ABOUT THIS TASK:
Give all the data again exactly.

RAW DATA:
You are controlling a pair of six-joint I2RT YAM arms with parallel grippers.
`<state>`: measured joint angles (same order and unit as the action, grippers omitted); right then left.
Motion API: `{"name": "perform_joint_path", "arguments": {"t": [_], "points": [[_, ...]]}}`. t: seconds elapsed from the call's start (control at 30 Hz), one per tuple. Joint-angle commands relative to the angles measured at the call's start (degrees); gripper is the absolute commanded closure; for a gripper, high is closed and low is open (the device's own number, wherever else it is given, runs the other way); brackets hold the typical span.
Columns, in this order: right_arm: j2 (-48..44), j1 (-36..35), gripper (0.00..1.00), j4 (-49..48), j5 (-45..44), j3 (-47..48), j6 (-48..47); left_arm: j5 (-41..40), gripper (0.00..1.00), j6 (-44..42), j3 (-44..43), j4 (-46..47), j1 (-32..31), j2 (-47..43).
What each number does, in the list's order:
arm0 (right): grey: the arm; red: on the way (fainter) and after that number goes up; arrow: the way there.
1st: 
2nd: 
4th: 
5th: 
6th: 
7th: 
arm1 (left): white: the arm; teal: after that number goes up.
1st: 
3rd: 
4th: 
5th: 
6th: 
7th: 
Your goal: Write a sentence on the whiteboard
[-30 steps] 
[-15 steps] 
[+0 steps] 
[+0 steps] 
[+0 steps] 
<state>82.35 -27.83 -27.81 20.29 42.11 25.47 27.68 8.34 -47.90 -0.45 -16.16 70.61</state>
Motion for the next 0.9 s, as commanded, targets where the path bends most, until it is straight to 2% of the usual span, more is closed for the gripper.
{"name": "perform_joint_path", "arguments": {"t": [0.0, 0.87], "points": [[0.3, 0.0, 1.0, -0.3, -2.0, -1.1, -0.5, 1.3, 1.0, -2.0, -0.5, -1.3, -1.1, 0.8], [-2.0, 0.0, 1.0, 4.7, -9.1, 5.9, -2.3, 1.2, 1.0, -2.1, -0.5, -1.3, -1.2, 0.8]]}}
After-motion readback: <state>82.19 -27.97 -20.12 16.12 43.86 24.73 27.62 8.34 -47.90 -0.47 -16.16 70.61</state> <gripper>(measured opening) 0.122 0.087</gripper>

RESPONSE AREA:
You are controlling a pair of six-joint I2RT YAM arms with parallel grippers.
`<state>`: measured joint angles (same order and unit as the action, grippers omitted); right then left.
Motion API: `{"name": "perform_joint_path", "arguments": {"t": [_], "points": [[_, ...]]}}`. t: seconds elapsed from the call's start (control at 30 Hz), one per tuple. Joint-angle commands relative to the angles measured at the call's start (degrees); gripper is the absolute commanded closure; for a gripper, high is closed and low is open (the device's own number, wherever else it is given, runs the other way); brackets hold the typical span.
Columns, in this order: right_arm: j2 (-48..44), j1 (-36..35), gripper (0.00..1.00), j4 (-49..48), j5 (-45..44), j3 (-47..48), j6 (-48..47); left_arm: j5 (-41..40), gripper (0.00..1.00), j6 (-44..42), j3 (-44..43), j4 (-46..47), j1 (-32..31), j2 (-47..43).
What each number does, in the list's order:
arm0 (right): grey: the arm; red: on the way (fainter) and after that number goes up; arrow: the way there.
1st: 
2nd: 
4th: 
5th: 
6th: 
7th: 
arm1 (left): white: the arm; teal: after that number goes up.
1st: 
3rd: 
4th: 
5th: 
6th: 
7th: 
Your goal: Write a sentence on the whiteboard
[-30 steps] 
[-15 steps] 
[+0 steps] 
[+0 steps] 
[+0 steps] 
<state>82.35 -27.83 -27.81 20.29 42.11 25.47 27.68 8.34 -47.90 -0.45 -16.16 70.61</state>
Motion for the next 0.9 s, as commanded, targets where the path bends most, until it is straight to 2% of the usual span, more is closed for the gripper.
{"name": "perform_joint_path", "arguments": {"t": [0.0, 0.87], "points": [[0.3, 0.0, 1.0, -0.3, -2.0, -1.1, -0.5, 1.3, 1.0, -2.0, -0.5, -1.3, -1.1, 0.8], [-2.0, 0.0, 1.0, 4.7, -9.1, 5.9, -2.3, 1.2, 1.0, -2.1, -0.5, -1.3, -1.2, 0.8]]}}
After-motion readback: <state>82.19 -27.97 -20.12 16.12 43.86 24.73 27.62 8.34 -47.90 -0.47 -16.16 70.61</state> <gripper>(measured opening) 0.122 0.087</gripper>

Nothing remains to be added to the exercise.